Let’s hear it for Jewel
Ben Goldacre
Thursday August 21, 2003
The Guardian
Talk bad science
· It was a pleasure to find Jewel, the “raunchy dance diva with an interest in atomic physics”, pontificating on science in the Daily Telegraph. Its correspondent could barely contain his excitement as she teasingly began to reveal her “research into super-string theory”. Watch her run with renaissance studies: “Empirical knowledge began to reign supreme – knowing something through truth and fact and experiment, instead of spiritual and religious implication.” It’s looking good. Her eyes are “shining with enthusiasm”. Hit me with the facts, Jewel. “In super-string theory and unified theory they have to answer mystical questions again… they’re saying that alchemical experiment is affected by the observer. It’s coming back to… What is the creative force in the universe? Because they’re seeing that there is one.” Quite.

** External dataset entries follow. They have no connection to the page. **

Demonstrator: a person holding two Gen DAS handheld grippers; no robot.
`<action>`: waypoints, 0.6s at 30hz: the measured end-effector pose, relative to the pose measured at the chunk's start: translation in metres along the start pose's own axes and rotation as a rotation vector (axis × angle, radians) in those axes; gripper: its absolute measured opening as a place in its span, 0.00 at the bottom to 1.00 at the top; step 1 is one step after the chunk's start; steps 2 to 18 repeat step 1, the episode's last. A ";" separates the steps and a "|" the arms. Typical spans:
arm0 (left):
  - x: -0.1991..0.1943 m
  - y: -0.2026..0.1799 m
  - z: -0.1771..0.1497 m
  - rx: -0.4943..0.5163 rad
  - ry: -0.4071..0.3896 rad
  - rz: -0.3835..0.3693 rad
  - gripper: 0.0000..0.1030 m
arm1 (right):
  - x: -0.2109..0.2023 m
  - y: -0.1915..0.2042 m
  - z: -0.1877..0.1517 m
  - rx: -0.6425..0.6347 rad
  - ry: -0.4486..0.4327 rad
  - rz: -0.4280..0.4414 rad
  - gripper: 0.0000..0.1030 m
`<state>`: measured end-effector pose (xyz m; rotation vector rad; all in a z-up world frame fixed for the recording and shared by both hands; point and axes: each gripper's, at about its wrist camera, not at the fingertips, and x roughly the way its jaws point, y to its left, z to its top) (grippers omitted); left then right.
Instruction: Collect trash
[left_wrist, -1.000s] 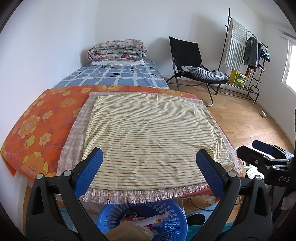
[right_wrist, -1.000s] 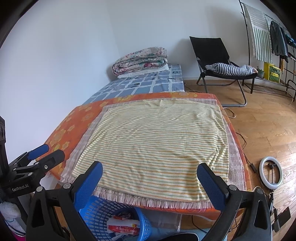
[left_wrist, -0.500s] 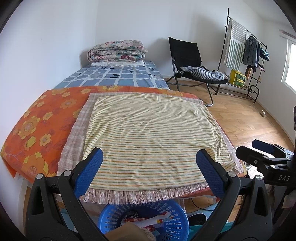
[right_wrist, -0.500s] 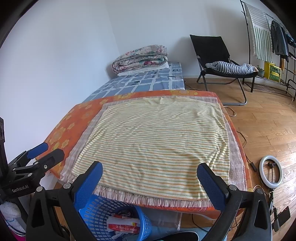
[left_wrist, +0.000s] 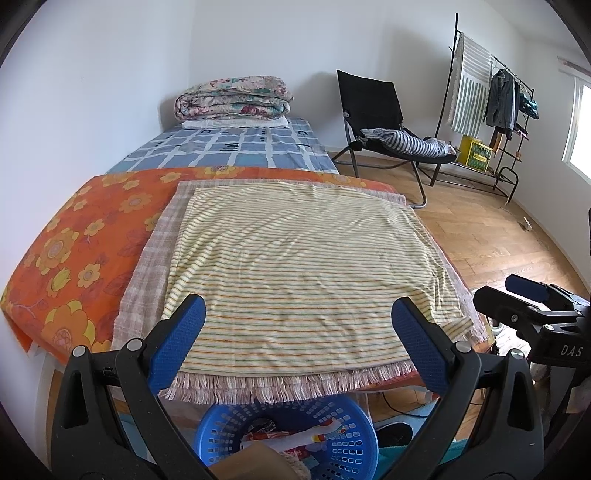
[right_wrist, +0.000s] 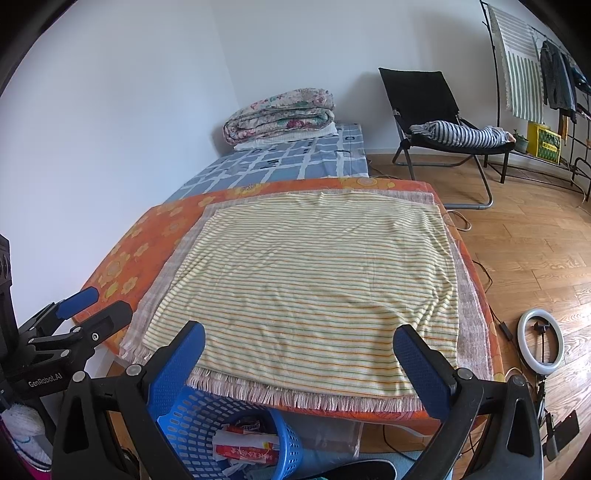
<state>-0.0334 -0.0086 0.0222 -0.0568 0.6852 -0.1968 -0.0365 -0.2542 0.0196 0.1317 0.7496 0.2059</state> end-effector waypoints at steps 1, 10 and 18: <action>0.000 0.000 -0.001 -0.001 0.000 0.001 0.99 | 0.000 0.001 0.001 -0.001 -0.001 -0.001 1.00; 0.000 0.000 -0.001 -0.001 0.000 0.001 0.99 | 0.000 0.001 0.001 -0.001 -0.001 -0.001 1.00; 0.000 0.000 -0.001 -0.001 0.000 0.001 0.99 | 0.000 0.001 0.001 -0.001 -0.001 -0.001 1.00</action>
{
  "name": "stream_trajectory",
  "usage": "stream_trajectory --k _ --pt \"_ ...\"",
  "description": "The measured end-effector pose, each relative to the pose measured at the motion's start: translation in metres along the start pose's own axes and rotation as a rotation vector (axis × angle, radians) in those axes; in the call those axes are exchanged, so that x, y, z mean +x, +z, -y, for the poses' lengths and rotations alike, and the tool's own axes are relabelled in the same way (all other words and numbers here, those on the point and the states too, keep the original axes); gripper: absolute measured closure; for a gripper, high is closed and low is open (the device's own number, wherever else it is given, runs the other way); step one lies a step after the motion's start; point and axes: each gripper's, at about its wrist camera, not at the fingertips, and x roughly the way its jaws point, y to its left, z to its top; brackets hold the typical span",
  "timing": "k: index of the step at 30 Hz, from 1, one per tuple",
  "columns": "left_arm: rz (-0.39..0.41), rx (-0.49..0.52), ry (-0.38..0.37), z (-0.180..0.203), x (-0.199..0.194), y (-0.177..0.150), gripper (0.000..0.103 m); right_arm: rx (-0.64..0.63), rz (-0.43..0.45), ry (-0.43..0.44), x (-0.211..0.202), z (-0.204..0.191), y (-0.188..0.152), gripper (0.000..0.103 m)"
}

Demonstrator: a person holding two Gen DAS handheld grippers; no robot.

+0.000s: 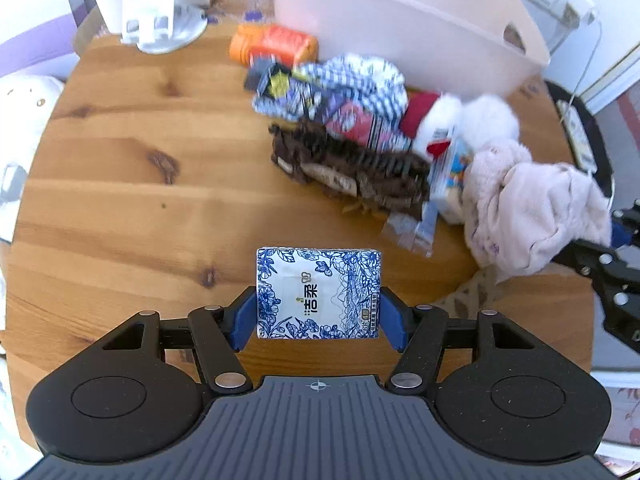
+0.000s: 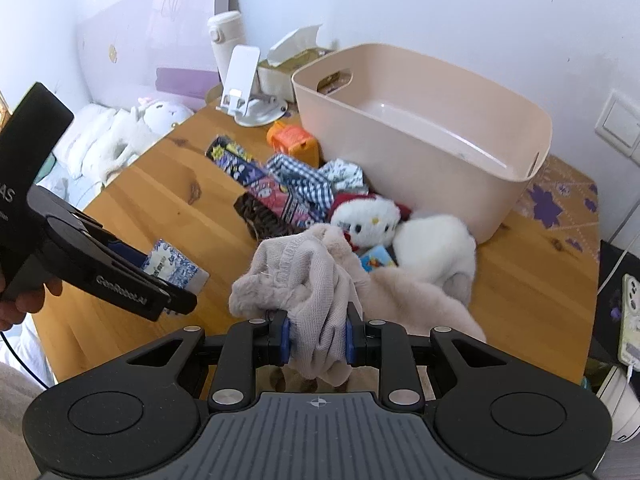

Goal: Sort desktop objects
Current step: 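Grasp the card box with the left tool while the right tool grasps the pink cloth, then carry both items into the beige basket and open both tools to release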

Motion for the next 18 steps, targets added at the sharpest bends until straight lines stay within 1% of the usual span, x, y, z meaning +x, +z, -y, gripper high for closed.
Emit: stream_trajectory --k 7,14,18 --pt "0.071 -0.016 -0.02 -0.002 -0.025 0.016 0.039 -0.009 0.031 -0.028 -0.01 0.001 0.01 0.08" --pt "0.143 -0.015 -0.012 -0.001 -0.048 0.039 0.039 -0.02 0.081 -0.045 -0.025 0.009 0.023 0.08" --pt "0.177 -0.007 -0.005 0.004 -0.057 0.052 0.039 -0.027 0.093 -0.058 -0.028 0.018 0.03 0.08"
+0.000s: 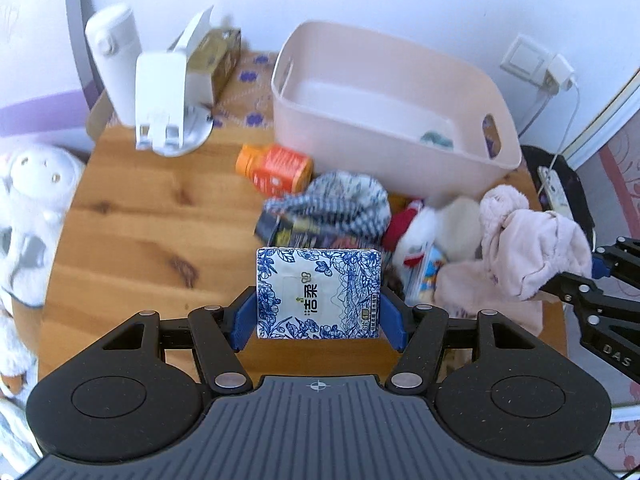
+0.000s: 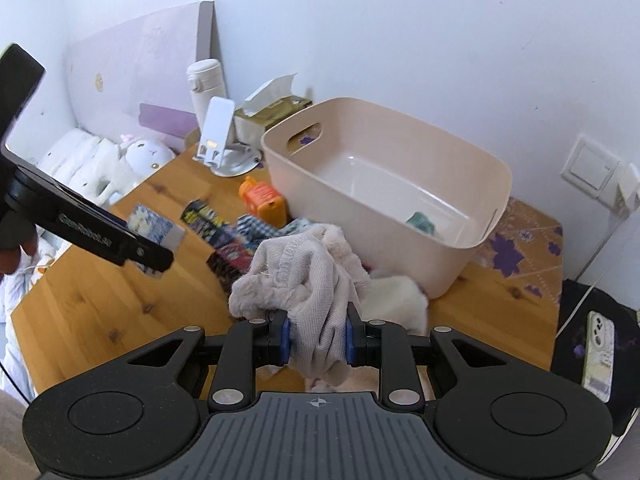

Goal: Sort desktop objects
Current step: 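Carry both items into the beige basket and open both tools to release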

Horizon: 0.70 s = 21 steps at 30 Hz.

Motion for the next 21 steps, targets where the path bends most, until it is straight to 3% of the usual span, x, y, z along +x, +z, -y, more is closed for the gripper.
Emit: stream_trajectory --k 21 --pt "0.17 0.047 0.066 0.036 0.012 0.103 0.039 -0.017 0.081 -0.076 0.017 0.07 0.051 0.08"
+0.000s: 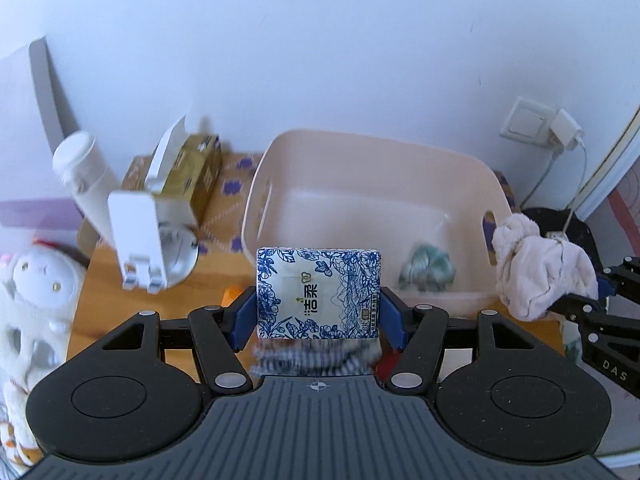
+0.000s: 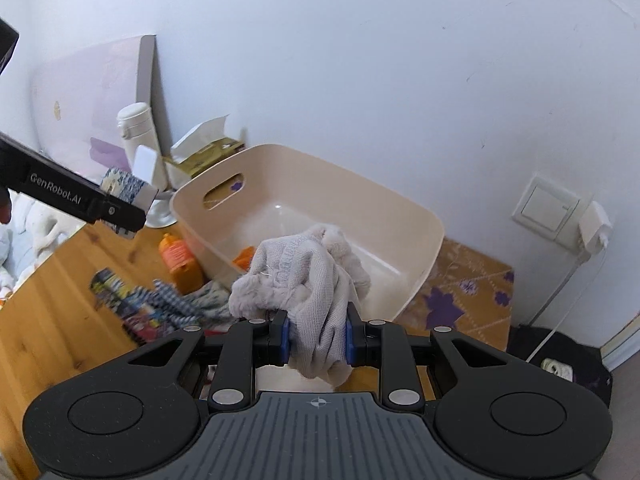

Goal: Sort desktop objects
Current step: 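Carry both items into the beige basket and open both tools to release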

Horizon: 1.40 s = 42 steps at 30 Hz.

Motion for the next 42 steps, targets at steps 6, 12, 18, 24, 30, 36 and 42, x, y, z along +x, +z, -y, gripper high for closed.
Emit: stream_trajectory --k 6,12,18,24,30,36,42 --pt "0.016 0.008 0.022 0.005 0.023 0.027 0.039 -0.006 0.013 -0.018 0.015 0.015 0.011 0.08" --pt "-0.012 0.006 0.036 0.009 0.056 0.046 0.039 0.014 0.012 -0.018 0.035 0.025 0.017 0.08" --pt "-0.075 0.103 0.051 0.031 0.091 0.05 0.039 0.079 -0.003 -0.014 0.061 0.031 0.012 0.08" --pt "-0.167 0.115 0.039 0.036 0.12 0.048 0.039 0.077 -0.042 -0.014 0.081 0.034 0.009 0.08" --pt "-0.213 0.111 0.028 0.029 0.127 0.046 0.039 0.07 -0.059 -0.012 0.089 0.035 0.006 0.079" --pt "-0.228 0.101 0.023 0.017 0.125 0.045 0.031 -0.053 -0.093 -0.013 0.097 0.027 0.012 0.063" --pt "-0.19 0.094 0.024 0.008 0.107 0.045 0.025 -0.015 -0.076 0.007 0.087 0.024 0.009 0.049"
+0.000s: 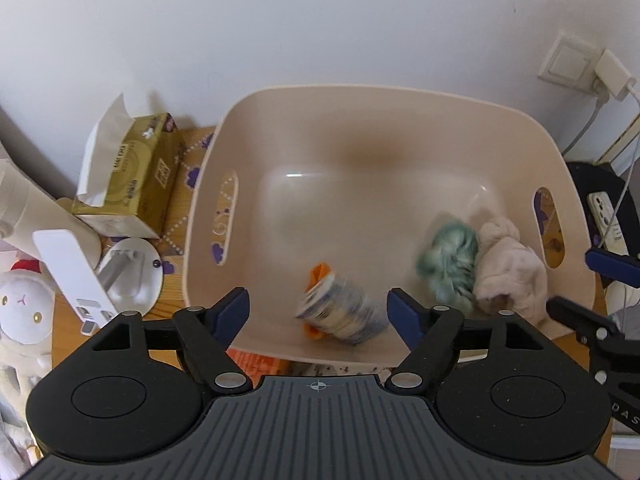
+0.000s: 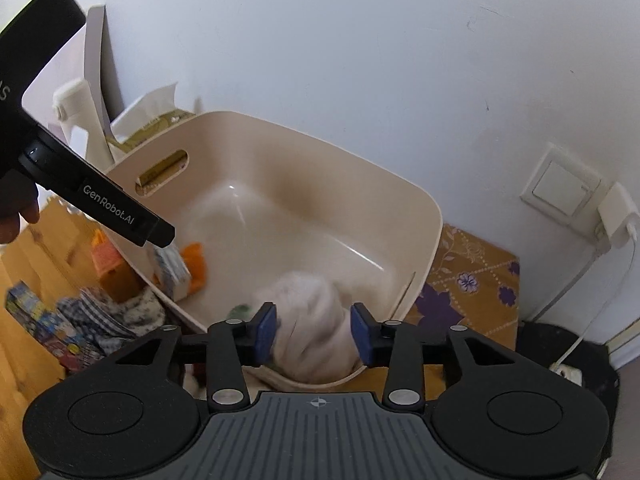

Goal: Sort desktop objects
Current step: 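Carry both items into the beige basket and open both tools to release, then reach the left tool to the snack box while the right tool reaches the pink fluffy cloth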

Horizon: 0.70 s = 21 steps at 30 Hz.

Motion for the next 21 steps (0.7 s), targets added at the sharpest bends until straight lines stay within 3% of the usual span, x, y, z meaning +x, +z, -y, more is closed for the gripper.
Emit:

· I’d be a bigger fan of Jewel and her admirers at the Telegraph if only they’d followed the lead of the Australian Daily Telegraph, a Murdoch tabloid, which this week printed the first photograph of a whale farting. It’s a veritable depth charge – and the best reason I can think of for saving the Minke whale, if only for its military potential.
· The US government’s national centre for complementary and alternative medicine funds respectable work into stress and heart conditions. But I fear it’s in danger of overstretching itself in taking part in the “rapid response grant programme on bioterrorism-related research”. Inviting grant proposals, the centre says: “We encourage applications for innovative research targeted at testing complementary and alternative medicine therapeutic or preventive agents for pathogens that might conceivably be vehicles for biological warfare activities.”
· Anyone going for the cash and glamour of military research just because science isn’t rock and roll enough should pay more attention to the Atkins diet saga. For the first time a theory is being treated like a celebrity: the Daily Mail has portrayed low-carbohydrate Atkins as the saviour of modern womankind, especially after a study showed people lost, err, 4% more weight on it, with no health complications after, umm, a whole six months. Now, after an equally trivial trial, no, in fact, a passing comment from one “expert”, who, it transpired this week, has links to the Flour Advisory Board (of all the sinister carbohydrate peddlers in the world) it is suddenly a potential killer. Not even George Best was booted off his pedestal so quickly.